El Incensario

Son las siete de la mañana y en la iglesia las primeras campanadas anuncian la hora y el llamado del Padre Francis a que acudamos a tomar la comunión y luego preparar la misa de las nueve y media, la más importante, la más popular y concurrida.

El Padre Francis nos ordena y nos arenga como a un ejército. Los «Soldados de Dios» él nos llama y se preocupa personalmente de que nuestros trajes estén planchados, nuestros zapatos bien brillantes y nuestro espíritu dispuesto y animoso para recibir al Señor y dar testimonio de su gloria, como había sido en un principio y por los siglos de los siglos amén. Somos sólo una banda de chiquillos revoltosos, pero es tan efectiva la prédica del Padre que nos transformamos sin darnos cuenta y damos inicio a nuestra ceremonia. Preparamos todo como en un gran espectáculo teatral, nos damos ánimo unos a los otros y  vamos tomando nuestras posiciones. 

Martin es el mayor de nosotros y es el encargado de llevar la gran cruz dorada, cuando vamos en procesion con el Padre Francis alrededor de la iglesia. Además, es quien carga el incensario de bronce, gigante y tenebroso. Tiene el papel que quisiéramos todos, porque es el de más responsabilidad, movimiento y protagonismo. El resto de nosotros estamos estáticos o a veces nos desplazamos hacia el interior de la capilla a hacer tareas rutinarias y de poca importancia. Limpiar las copas, traer el agua, trasladar las hostias, nada comparado con el encanto de mover el incensario, como un arma bencida por Dios para llenar la iglesia entera de su aroma.

Tanto le gusta al Padre, adora el olor del incienso, tan penetrante y denso, incluso él huele a incienso puro. Dice que es el aliento del mismo Dios sobre nuestras cabezas, que purifica los espíritus y porqué no decirlo, le da un cierto dramatismo a la ceremonia. Hijos, debemos usar las herramientas que el Señor ha puesto en nuestras manos, en la lucha contra los protestantes, evangélicos y oscurantistas. Todas, hijos míos, todas.

Avanzamos en fila hacia el altar, serios, plenos de fé y con el estómago lleno sólo con la hostia consagrada y el traguito de vino que el Padre Francis nos convida para darle un aspecto saludable a nuestras mejillas y cumplir con el rito fundamental de recibir del cuerpo y la sangre de nuestro Señor. La iglesia está abarrotada, es domingo en la mañana y es pleno verano. La más importante de las misas en este horario y todos los personajes más importantes del pueblo concurren a la prédica del Padre Francis, el más querido, el más respetado y porqué no decirlo, el más creíble de todos.

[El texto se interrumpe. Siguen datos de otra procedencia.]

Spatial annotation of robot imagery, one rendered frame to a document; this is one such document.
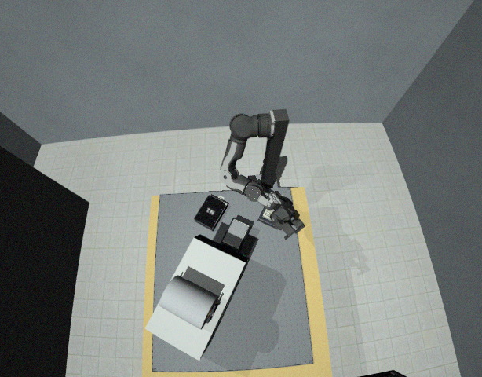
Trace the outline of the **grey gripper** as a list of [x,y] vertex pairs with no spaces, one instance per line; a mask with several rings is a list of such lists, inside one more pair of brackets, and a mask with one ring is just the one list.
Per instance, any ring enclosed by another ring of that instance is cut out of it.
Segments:
[[[305,227],[305,225],[299,218],[296,218],[294,220],[290,219],[290,216],[295,212],[294,207],[290,203],[280,200],[275,193],[272,194],[272,197],[277,200],[280,205],[269,215],[269,217],[278,230],[283,230],[287,234],[286,236],[284,236],[286,240],[292,234],[297,234],[298,232],[300,232]],[[292,225],[297,228],[296,231],[295,229],[293,229]]]

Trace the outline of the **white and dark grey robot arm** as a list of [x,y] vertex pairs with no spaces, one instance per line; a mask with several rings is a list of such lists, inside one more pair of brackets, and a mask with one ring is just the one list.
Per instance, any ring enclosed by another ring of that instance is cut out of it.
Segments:
[[273,210],[279,204],[279,202],[272,197],[273,192],[269,193],[265,191],[265,187],[262,184],[242,174],[239,175],[239,171],[236,169],[236,161],[243,157],[247,139],[257,136],[270,139],[273,136],[274,121],[273,111],[269,111],[268,114],[257,114],[257,116],[248,116],[245,114],[234,115],[229,123],[231,137],[228,139],[220,173],[220,180],[226,184],[227,188],[241,195],[244,194],[250,201],[258,201],[263,204],[267,210]]

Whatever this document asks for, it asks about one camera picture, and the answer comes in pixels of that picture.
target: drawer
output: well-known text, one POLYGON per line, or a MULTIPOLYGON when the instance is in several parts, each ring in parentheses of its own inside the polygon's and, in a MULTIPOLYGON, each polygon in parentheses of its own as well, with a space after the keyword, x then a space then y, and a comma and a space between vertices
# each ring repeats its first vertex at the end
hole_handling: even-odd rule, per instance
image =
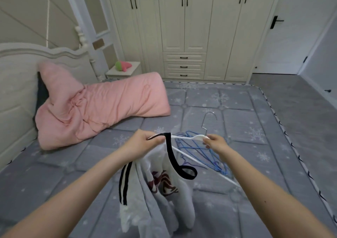
POLYGON ((206 53, 163 53, 165 62, 206 62, 206 53))
POLYGON ((175 70, 180 72, 188 71, 204 71, 205 63, 189 63, 189 62, 164 62, 165 70, 175 70))
POLYGON ((204 79, 204 72, 196 72, 196 71, 187 71, 187 72, 179 72, 179 71, 169 71, 165 70, 165 78, 180 78, 180 79, 204 79))

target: person's left hand
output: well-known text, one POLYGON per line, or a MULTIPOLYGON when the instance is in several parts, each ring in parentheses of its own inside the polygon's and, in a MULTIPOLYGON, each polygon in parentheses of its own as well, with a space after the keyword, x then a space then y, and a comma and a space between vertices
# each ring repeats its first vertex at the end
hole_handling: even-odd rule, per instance
POLYGON ((138 129, 133 136, 129 138, 123 146, 121 146, 120 149, 123 151, 128 163, 143 157, 151 149, 164 143, 165 136, 158 136, 151 140, 147 140, 153 135, 155 135, 155 133, 152 131, 143 131, 138 129))

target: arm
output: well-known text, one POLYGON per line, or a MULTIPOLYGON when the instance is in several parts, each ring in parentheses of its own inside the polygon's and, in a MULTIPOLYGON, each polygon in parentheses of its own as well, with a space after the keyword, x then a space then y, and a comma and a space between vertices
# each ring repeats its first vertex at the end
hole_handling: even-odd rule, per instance
POLYGON ((273 237, 335 237, 311 211, 231 149, 221 136, 207 136, 207 148, 213 149, 230 167, 273 237))
POLYGON ((17 223, 3 238, 68 237, 101 189, 123 165, 165 141, 164 136, 147 141, 152 135, 151 131, 138 130, 121 148, 17 223))

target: wardrobe
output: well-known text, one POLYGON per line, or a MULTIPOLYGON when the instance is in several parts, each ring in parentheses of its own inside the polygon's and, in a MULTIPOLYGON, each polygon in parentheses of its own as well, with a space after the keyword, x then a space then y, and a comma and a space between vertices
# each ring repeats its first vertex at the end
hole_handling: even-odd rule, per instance
POLYGON ((275 0, 110 0, 126 60, 163 78, 245 82, 275 0))

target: white nightstand
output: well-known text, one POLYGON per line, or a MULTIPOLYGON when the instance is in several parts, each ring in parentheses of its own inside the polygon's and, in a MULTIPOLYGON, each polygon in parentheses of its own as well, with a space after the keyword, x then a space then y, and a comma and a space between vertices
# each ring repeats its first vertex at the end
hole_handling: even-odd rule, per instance
POLYGON ((140 62, 138 61, 128 61, 128 62, 132 64, 132 67, 128 68, 126 72, 117 71, 116 66, 113 66, 111 70, 109 70, 106 73, 107 78, 123 79, 142 74, 140 62))

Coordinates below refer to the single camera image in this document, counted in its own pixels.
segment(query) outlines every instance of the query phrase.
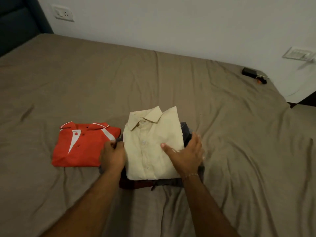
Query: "white wall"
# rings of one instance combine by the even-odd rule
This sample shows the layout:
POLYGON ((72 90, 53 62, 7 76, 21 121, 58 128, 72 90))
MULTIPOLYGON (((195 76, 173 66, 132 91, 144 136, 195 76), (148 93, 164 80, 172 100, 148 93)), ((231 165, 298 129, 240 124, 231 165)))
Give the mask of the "white wall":
POLYGON ((54 33, 260 69, 289 102, 316 91, 316 65, 282 59, 316 50, 316 0, 39 0, 54 33), (53 17, 69 7, 75 22, 53 17))

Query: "headboard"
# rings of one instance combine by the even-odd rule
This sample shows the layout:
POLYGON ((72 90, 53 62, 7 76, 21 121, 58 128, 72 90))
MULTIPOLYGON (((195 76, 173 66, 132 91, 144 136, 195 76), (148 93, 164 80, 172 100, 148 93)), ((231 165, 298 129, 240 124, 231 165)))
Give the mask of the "headboard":
POLYGON ((40 33, 53 33, 37 0, 0 0, 0 56, 40 33))

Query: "forearm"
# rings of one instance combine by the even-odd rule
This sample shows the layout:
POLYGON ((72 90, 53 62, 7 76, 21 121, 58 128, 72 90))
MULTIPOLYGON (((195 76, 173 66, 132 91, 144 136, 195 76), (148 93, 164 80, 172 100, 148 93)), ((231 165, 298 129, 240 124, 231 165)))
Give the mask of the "forearm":
POLYGON ((42 236, 100 236, 118 189, 120 171, 108 170, 42 236))
POLYGON ((197 237, 239 236, 198 176, 187 178, 184 189, 197 237))

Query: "thin bracelet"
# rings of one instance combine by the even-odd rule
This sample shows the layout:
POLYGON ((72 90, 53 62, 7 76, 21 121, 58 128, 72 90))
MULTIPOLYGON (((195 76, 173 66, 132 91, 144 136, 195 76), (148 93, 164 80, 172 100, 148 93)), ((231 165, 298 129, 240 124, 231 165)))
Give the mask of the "thin bracelet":
POLYGON ((188 174, 187 176, 185 176, 183 179, 182 179, 182 183, 184 183, 184 181, 186 180, 186 178, 190 177, 190 176, 193 176, 193 175, 196 175, 199 177, 199 175, 197 173, 191 173, 191 174, 188 174))

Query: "cream dress shirt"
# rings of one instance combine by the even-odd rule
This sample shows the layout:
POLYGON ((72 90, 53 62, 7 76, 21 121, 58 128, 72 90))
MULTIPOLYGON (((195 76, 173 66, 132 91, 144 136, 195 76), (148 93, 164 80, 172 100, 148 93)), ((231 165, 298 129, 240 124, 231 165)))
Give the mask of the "cream dress shirt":
POLYGON ((161 112, 159 106, 131 112, 123 135, 128 179, 180 177, 160 147, 161 143, 166 143, 176 151, 184 148, 176 106, 164 112, 161 112))

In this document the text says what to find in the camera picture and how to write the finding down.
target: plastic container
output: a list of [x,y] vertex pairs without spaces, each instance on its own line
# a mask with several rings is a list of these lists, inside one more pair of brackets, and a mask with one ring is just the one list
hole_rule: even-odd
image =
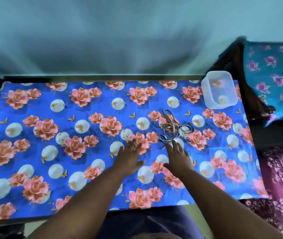
[[232,76],[227,71],[209,71],[201,81],[201,88],[209,109],[224,109],[238,102]]

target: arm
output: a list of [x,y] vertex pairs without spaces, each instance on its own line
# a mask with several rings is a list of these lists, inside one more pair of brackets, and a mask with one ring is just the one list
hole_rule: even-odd
[[95,238],[125,176],[144,165],[144,161],[137,162],[141,143],[134,150],[135,143],[121,147],[112,167],[87,184],[28,239]]
[[283,238],[283,234],[240,202],[195,172],[189,155],[180,144],[165,144],[169,164],[195,200],[216,238]]

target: pink patterned cloth
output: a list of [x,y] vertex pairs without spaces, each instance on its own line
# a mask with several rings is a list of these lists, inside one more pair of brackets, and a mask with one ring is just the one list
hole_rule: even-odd
[[240,202],[283,233],[283,148],[263,152],[259,163],[269,199],[242,199]]

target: hand
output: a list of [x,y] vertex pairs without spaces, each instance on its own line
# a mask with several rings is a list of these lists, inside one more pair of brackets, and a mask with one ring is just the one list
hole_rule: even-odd
[[140,143],[136,148],[136,140],[128,142],[125,149],[120,147],[117,158],[114,161],[113,168],[123,174],[123,176],[129,176],[135,173],[141,166],[145,164],[145,161],[138,161],[139,151],[142,147]]
[[194,170],[190,156],[187,151],[184,151],[181,145],[175,140],[172,141],[172,147],[165,143],[167,149],[169,163],[165,163],[163,166],[170,170],[170,172],[180,179],[180,177],[188,170]]

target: forearm
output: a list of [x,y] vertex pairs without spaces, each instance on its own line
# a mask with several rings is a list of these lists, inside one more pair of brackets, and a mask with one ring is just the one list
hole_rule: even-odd
[[107,169],[29,238],[95,238],[123,179],[119,171]]
[[179,179],[216,238],[283,238],[274,227],[199,173],[189,170]]

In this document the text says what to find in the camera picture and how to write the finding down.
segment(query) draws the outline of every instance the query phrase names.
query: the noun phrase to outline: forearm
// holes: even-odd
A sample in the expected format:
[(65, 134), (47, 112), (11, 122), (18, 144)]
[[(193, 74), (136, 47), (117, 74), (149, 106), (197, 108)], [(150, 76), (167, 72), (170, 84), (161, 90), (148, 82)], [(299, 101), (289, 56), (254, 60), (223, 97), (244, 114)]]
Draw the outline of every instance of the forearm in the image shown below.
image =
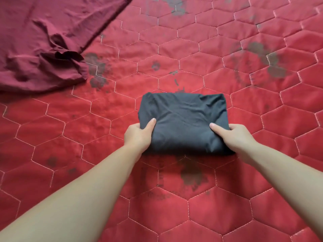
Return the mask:
[(0, 241), (96, 242), (140, 155), (121, 147), (10, 224)]
[(247, 155), (323, 240), (323, 173), (261, 144), (251, 147)]

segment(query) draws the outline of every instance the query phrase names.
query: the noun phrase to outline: dark red fabric
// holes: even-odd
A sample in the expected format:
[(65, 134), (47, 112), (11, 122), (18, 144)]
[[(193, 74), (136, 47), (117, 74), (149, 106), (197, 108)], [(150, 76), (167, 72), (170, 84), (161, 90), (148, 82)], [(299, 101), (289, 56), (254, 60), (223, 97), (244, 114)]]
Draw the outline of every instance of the dark red fabric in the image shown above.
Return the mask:
[(131, 0), (0, 0), (0, 90), (87, 79), (80, 53)]

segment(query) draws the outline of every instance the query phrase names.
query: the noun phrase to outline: folded black shirt
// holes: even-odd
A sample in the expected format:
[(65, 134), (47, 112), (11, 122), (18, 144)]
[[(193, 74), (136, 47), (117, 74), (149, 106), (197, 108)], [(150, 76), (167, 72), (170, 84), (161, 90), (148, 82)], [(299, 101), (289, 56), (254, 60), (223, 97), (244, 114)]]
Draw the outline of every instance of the folded black shirt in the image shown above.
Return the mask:
[(213, 122), (229, 130), (223, 94), (146, 93), (138, 117), (141, 129), (157, 119), (148, 151), (233, 154), (209, 127)]

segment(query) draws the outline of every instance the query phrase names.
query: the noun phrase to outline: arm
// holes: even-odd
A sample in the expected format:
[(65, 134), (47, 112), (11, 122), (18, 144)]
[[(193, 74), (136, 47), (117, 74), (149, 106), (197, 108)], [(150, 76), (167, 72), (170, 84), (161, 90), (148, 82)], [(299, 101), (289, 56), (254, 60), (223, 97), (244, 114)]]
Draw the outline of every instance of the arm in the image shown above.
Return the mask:
[(7, 242), (96, 242), (134, 164), (151, 142), (156, 120), (129, 126), (124, 146), (56, 191), (0, 232)]
[(243, 125), (229, 126), (231, 130), (210, 124), (225, 144), (255, 167), (323, 240), (323, 172), (256, 142)]

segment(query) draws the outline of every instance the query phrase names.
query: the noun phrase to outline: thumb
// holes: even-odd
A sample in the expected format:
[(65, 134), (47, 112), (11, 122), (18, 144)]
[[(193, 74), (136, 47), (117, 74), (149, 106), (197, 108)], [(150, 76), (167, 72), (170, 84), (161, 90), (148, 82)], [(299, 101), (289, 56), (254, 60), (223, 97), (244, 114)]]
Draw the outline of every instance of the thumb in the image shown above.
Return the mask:
[(216, 134), (218, 134), (220, 137), (224, 137), (224, 135), (227, 133), (228, 130), (225, 130), (223, 127), (220, 127), (214, 123), (210, 123), (210, 128), (212, 131), (214, 131)]
[(156, 119), (152, 118), (150, 122), (148, 122), (147, 126), (145, 127), (145, 131), (149, 132), (150, 134), (152, 133), (152, 130), (154, 130), (154, 127), (156, 125)]

Empezamos la celebración. El gran órgano atrona con los himnos y las alabanzas. Cantamos Aleluya. Se demora el Padre, alarga los ritos y avanza la hora. Sube la temperatura en el exterior y la vieja iglesia de adobe empieza a crujir. Se siente el calor por todos lados, pero el ánimo de nuestra grey está intacto. El Padre Francis sabe como cautivar la audiencia.

Se inicia el rito de la comunión y el Padre ordena a  Martin llenar el incensario hasta el tope, soplar a todo lo que den sus pulmones y lograr una llamarada macisa y espectacular. Avanza hijo, confiado, no temas nada, llevas el poder del Señor en esa gran mole de bronce. -Bendíce a todos con el álito sagrado del incienso- , le ha dicho el Padre muchas veces y Martin histriónico, avanza, dando varias vueltas a la iglesia, haciendo aspavientos, poniendo cara de ser el mismo emisario de Dios y llenando todo el edificio con el humo enceguecedor, que se vuelve denso y espeso junto con la humedad que escapa de los cuerpos de los fieles, ya transpirando como locos, porque afuera deben haber por lo menos 40º a la sombra. Sus estómagos vacíos, les hacen ver líbidos y transparentes. Muchos se abanican y se muestran agotados.

De pronto, en el climax de la ceremonia, se escuchan unos golpes secos en la iglesia. Tratamos de mirar curiosos y asustados. Atrona el órgano. Ora el Padre Francis en latín y al darnos vuelta para hacer la reverencia al altar, vemos entre la humareda como van cayendo desfallecidos los cuerpos de algunos feligreses, vencidos por el calor, la levantada, el ayuno y la humareda densa y pestilente que se ha aposentado en todo lo ancho de la iglesia.

El Padre hace un alto y así aprovechan los familiares de levantar a los caídos y llevarlos a la puerta. Al abrirse, entra una brisa suave. El Padre Francis, totalmente posesionado de su personaje, dirá que es el aliento de Dios que nos acompaña esta mañana.